Updated: 2013-06-14 11:05
By Li Lianxing ( China Daily)

By the bootstraps

Workers in China-Africa Overseas Leather Products SC process raw materials in the factory at Sululta, north of Ethiopia's capital, Addis Ababa. Li Lianxing / China Daily

By the bootstraps

A Chinese tannery overcomes initial obstacles to find success in Ethiopia

He Mingliang leather tannery, in central China's Henan province, is a typical success story: Expansion to Africa, a new factory in Ethiopia, sales of leather goods across the globe and a staff of more than 500.

But as with any success story, struggles play an early and defining role. For He's tannery, which had been buying semi-processed leather from Ethiopia since 1985, soaring costs in China during the early 2000s hampered business.

He set his sights on Ethiopia to invest in manufacturing factories, but still had no expansion funds and no basic knowledge of how business was run on the continent.

He says he was scared of possible illnesses in Africa and even regional conflicts.

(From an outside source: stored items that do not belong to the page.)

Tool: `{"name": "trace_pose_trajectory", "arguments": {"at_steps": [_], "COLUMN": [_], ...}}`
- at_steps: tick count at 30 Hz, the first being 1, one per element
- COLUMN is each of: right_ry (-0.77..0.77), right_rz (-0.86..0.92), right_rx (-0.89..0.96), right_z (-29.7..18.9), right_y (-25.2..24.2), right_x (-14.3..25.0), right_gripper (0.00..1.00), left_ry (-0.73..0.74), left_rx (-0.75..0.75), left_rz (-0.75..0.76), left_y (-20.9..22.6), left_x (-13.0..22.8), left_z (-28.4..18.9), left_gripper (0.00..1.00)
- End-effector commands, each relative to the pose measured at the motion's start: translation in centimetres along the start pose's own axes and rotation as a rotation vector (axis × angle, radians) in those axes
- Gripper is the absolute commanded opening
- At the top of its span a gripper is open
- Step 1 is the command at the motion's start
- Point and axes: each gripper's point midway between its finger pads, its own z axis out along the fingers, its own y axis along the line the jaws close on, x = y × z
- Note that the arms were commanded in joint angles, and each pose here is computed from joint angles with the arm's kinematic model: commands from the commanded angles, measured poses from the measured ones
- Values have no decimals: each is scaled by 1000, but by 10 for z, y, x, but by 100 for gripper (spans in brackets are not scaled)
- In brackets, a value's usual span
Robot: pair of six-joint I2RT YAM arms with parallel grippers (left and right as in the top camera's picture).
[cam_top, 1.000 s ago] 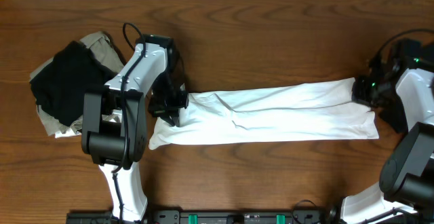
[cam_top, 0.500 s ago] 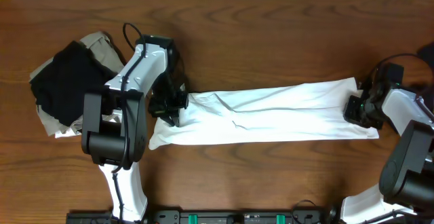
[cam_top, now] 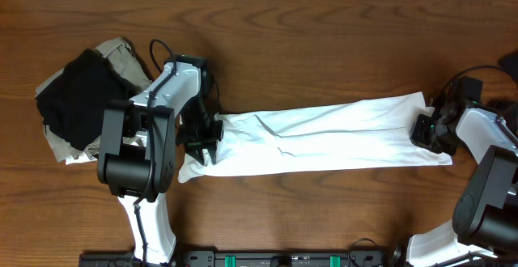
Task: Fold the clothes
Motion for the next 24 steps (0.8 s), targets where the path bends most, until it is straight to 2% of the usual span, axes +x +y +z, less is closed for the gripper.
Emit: {"name": "trace_pose_trajectory", "arguments": {"at_steps": [1,5,10,14,20,24], "right_ry": [40,41,41,43,41,37], "right_rz": [34,34,34,35,42,43], "right_rx": [58,51,51,50,38,-12], "right_z": [12,12,12,12,12,10], "right_y": [-16,-15,-15,-15,-13,-4], "right_x": [13,13,13,13,13,9], "right_gripper": [16,16,16,17,20,23], "left_ry": [-36,-102,-335,-499,-510,-465], "left_rx": [-3,-28,-90,-37,51,35], "left_rz": [-1,-11,-63,-93,-9,28], "left_y": [1,1,8,-2,-35,-46], "left_x": [-1,-6,-19,-28,-34,-32], "left_z": [-10,-32,-82,-111,-102,-79], "left_gripper": [32,32,32,35,35,35]}}
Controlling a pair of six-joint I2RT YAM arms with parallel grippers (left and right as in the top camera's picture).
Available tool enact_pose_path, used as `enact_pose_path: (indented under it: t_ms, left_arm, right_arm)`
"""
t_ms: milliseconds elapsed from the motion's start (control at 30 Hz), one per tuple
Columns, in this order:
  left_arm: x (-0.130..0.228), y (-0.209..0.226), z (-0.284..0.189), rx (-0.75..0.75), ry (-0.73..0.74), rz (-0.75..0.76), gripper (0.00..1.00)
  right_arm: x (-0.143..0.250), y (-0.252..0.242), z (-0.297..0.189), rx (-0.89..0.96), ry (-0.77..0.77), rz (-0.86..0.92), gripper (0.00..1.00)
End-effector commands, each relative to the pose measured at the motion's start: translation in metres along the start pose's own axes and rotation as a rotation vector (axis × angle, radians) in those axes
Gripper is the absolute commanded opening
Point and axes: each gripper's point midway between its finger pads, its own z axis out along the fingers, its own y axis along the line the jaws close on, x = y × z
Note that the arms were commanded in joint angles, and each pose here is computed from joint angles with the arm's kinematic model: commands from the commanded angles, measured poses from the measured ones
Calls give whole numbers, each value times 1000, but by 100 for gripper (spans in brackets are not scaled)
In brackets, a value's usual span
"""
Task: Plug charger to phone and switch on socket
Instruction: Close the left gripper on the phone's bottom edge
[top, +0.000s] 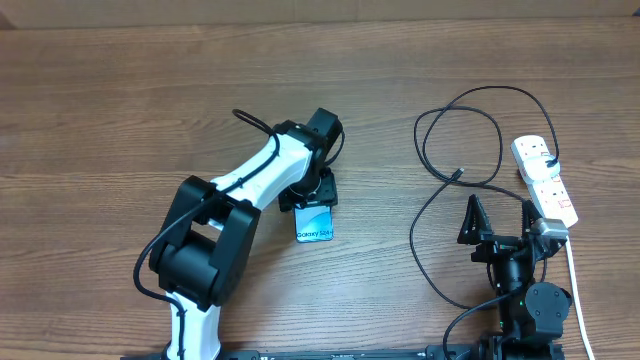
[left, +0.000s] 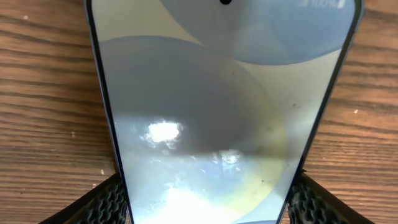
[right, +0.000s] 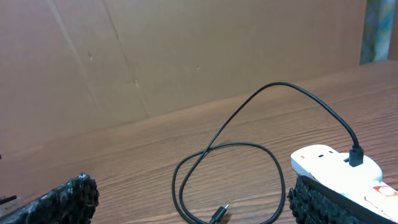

But He did his homework, making several trips to the country to research how commerce is conducted and to find funding sources. Then came a meeting in Beijing in 2004 with then Ethiopian ambassador Addisalem Balema.

Balema encouraged He and took a great interest in the venture plans. With Balema's help, He got in touch with the China-Africa Development Fund in Beijing three years later.

"CADF turned out to be very interested and decided to support us," he says.

The tannery's subsidiary in Ethiopia, the China-Africa Overseas Leather Products SC, is now quickly becoming a model for the leather industry in the country.

Li Jun, project manager of the CADF in Ethiopia, says it decided to support He's project in Ethiopia for several reasons.

"This is fundamentally a mutually beneficial project that could expand Chinese tanneries to Africa. But more importantly, it could lift the entire industry in Ethiopia and benefit farmers at the most basic level," Li says. "It is also a good opportunity to create jobs, which is the priority for Africa's future sustainable development."

Li also says the reason the CADF chose China-Africa Overseas Leather Products is because the Henan-based parent company has been an industry leader in China for more than half a century and CADF believed its technologies and skills could offer a great opportunity to Ethiopia.

The factories were completed in November 2010 in the town of Sululta, to the north of the capital Addis Ababa.

Operations during the first year were rocky, Li says. Many unexpected events brought disruption and at times daunted his investors in Ethiopia.

"Our Chinese staff were beaten by local workers because they didn't like our management system in which several local workers are guided by one Chinese team leader," he says. "More importantly, locals were told by certain people that our factory was severely polluting (Sululta)."

He says the company values the environment and that the factory was built with particular attention to environmental protection in order to set a tone for the industry in Ethiopia.